Cosplaying is a huge undertaking and when you decide to portray video game characters and such, you are heavily engulfed in the whole look from top to bottom. You don’t leave any stone unturned. Every detail must be perfect. When you Disneybound, it’s more about creating a modern day look based on said character. Unless it’s Dapper Day, in which case you get retro with it.
When I was first introduced to Disneybounding I was immediately interested. Just like any warm blooded child, Disney took up a huge chunk of my childhood and, while I’m not as heavily in love with it as some, I do care about it all the same. Sorry, but I cannot afford an annual pass, don’t know extensive trivia about movies that date back to my mom’s childhood, or collect the pins — but I have my favorite movies, characters, and lines that I hold dearly. So when I saw this concept of dressing up like Disney characters without going full blown cosplay, I was intrigued.
Leslie Kay is the mastermind of this movement that has not only taken over the realms of Tumblr, but the actual Magic Kingdom. See the recent DVD release of Sleeping Beauty? Some come with a bonus DVD that’s all about Disneybounding. It’s a legit thing and much like Disney itself, it’s here to stay for a long time. This is mostly because Disney movies will never stop being made. The looks are as endless as the place they originate from.
So anyways, yes — Disneybounding isn’t cosplaying because it’s all about the fashion and less about imitating a character to a T. For example, someone cosplaying Ariel from The Little Mermaid would get a red wig, a fin, and purple shells for their top. Disneybounders would simple drape themselves with a lilac purple top, green bottoms, and shell accessories — of course, that’s just one way to do Ariel justice.

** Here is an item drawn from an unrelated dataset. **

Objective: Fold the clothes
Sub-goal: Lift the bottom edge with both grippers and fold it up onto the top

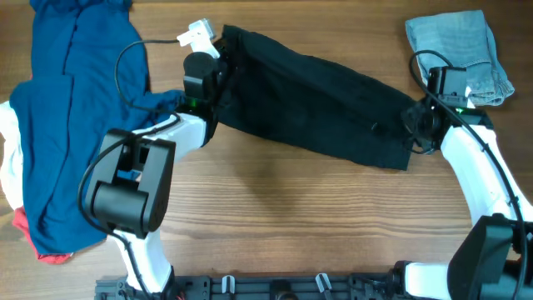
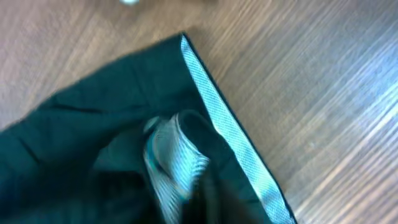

I personally haven’t done an Ariel just yet. What looks do I have lining my closet, though? Pongo from 101 Dalmatians, Donald Duck’s nephew Louie, Dumbo and his mother, Snow White, Finding Nemo’s Dory (my favorite one to do), and Hades from Hercules. I’d have more but darn clothes and them costing money. All of those are simply put together by regular pieces of clothing from here and there. Now, if I were to cosplay any of those guys and gals, so much more assembly would be required. I’d be in a fish costume for Dory instead of a blue and black dress with splashes of yellow.
In the end, while Disneybounding and cosplaying vary in nature, both are fun to do. However, those that Bound shouldn’t think they’re going to any extremes like those serious cosplayers because that’s a whole other level when it comes to dressing like characters.